Uma senha ser-lhe-á enviada por correio electrónico.

No Evangelho do próximo domingo, dia 16, Jesus recorda-nos que a Lei de Moisés proíbe o homicídio e o adultério; prevê a possibilidade de divórcio e obriga que sejam respeitados apenas os compromissos selados com um juramento.

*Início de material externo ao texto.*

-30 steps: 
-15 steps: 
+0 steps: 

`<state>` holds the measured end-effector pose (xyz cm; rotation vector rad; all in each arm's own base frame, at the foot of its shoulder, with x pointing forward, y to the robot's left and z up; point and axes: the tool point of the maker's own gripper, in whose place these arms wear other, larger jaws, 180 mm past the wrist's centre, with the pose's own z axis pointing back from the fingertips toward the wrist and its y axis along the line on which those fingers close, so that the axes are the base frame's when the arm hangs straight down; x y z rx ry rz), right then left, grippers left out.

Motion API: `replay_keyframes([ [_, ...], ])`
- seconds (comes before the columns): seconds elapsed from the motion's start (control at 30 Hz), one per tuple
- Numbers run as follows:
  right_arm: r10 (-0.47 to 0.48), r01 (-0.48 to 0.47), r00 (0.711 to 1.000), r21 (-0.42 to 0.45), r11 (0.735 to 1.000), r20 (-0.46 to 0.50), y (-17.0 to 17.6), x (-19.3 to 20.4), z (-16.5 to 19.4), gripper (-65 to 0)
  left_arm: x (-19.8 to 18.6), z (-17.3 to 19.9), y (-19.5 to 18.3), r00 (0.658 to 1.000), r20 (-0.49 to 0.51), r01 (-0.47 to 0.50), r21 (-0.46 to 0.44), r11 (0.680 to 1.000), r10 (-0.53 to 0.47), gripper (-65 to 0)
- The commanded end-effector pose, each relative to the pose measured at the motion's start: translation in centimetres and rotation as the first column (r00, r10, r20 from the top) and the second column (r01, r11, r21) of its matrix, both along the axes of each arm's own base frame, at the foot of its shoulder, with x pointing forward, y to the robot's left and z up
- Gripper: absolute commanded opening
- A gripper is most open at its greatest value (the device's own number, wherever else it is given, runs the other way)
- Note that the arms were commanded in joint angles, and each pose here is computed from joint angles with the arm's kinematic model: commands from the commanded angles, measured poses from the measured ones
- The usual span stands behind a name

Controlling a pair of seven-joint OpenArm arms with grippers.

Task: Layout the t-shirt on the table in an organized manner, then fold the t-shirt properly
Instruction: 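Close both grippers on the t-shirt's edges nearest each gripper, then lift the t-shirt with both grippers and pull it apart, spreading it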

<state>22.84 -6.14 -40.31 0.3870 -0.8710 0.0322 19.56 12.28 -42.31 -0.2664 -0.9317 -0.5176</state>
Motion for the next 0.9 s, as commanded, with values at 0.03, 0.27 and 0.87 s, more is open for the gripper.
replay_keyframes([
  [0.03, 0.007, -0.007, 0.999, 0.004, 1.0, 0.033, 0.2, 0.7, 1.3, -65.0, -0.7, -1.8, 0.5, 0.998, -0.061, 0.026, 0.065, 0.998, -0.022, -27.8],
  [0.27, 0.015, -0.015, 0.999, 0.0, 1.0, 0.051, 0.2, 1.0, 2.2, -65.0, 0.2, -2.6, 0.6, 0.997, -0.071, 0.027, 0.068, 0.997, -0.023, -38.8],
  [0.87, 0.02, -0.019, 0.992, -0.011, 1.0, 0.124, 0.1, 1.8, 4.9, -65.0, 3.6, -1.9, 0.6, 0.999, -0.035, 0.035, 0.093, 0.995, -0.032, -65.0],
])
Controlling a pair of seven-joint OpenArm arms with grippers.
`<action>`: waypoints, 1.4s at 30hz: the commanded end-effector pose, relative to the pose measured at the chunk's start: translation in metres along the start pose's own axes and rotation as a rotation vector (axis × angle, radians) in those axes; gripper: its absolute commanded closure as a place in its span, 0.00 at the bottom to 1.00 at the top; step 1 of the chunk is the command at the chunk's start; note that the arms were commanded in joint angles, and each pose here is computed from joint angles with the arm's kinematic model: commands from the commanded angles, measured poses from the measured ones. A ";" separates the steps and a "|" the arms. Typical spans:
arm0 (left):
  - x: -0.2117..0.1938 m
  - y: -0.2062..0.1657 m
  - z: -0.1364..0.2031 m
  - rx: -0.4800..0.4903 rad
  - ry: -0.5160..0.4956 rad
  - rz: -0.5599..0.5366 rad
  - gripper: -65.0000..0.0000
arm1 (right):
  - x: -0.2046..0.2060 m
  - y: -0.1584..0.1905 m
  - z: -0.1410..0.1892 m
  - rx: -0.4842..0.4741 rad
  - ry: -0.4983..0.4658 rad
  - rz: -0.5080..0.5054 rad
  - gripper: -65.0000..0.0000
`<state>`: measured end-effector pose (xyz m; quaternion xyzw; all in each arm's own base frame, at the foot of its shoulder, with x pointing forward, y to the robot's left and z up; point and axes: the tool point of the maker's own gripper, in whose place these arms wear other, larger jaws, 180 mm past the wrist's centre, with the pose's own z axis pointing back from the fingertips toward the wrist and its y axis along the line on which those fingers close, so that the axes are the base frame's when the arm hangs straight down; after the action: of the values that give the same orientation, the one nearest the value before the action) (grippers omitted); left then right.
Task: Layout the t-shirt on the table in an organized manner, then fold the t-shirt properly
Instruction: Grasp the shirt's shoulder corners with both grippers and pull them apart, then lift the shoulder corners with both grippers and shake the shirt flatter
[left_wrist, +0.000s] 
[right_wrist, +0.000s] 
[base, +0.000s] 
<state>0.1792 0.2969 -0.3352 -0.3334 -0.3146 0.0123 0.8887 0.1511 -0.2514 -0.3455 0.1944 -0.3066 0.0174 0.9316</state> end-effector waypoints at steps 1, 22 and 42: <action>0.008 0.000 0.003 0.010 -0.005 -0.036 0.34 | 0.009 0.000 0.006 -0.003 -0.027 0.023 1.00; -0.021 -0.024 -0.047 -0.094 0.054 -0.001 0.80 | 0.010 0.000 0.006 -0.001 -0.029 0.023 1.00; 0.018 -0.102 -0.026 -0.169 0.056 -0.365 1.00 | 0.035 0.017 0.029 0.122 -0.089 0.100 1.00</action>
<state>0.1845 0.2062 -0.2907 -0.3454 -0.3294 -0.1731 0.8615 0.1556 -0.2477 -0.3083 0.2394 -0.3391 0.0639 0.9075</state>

Matar, trair, repudiar, jurar… «Eu, porém, digo-vos!» Com esta expressão Jesus introduz quatro novos ensinamentos que completam a antiga Lei e que podemos muito brevemente sintetizar da seguinte maneira:

 

1) Não basta “não matar”: é necessário cultivar o respeito absoluto pela vida e pela dignidade de cada pessoa.

 

2) Não basta uma fidelidade sexual, mas devemos também esforçarmo-nos por purificar o nosso coração e os nossos pensamentos.

 

3) Apesar dos nossos limites e fragilidades, é preciso continuar a acreditar no matrimónio cristão: não nos podemos simplesmente render à “solução” do divórcio.

 

4) A necessidade de jurar implica a existência de um clima de desconfiança que é incompatível com o “Reino”. Entre os discípulos deve haver um tal clima de sinceridade e confiança que os simples “sim” e “não” são suficientes.

 

São quatro ensinamentos que concretizam e revelam a lição mais importante: um verdadeiro caminho de fé não pode reduzir-se à observância de algumas regras, mas implica uma autêntica conversão do coração! Mas se estes mandamentos indicam o Caminho que conduz à vida plena, não podemos no entanto aplicá-los fanaticamente (tal como faziam os escribas e fariseus) e nem condenar cegamente quem os quebra, pois isso seria trair o espírito cristão que deve animar a nossa doutrina. A lei não é um ídolo e a justiça de Deus não é cega, pois Ele vê e ama cada um de nós.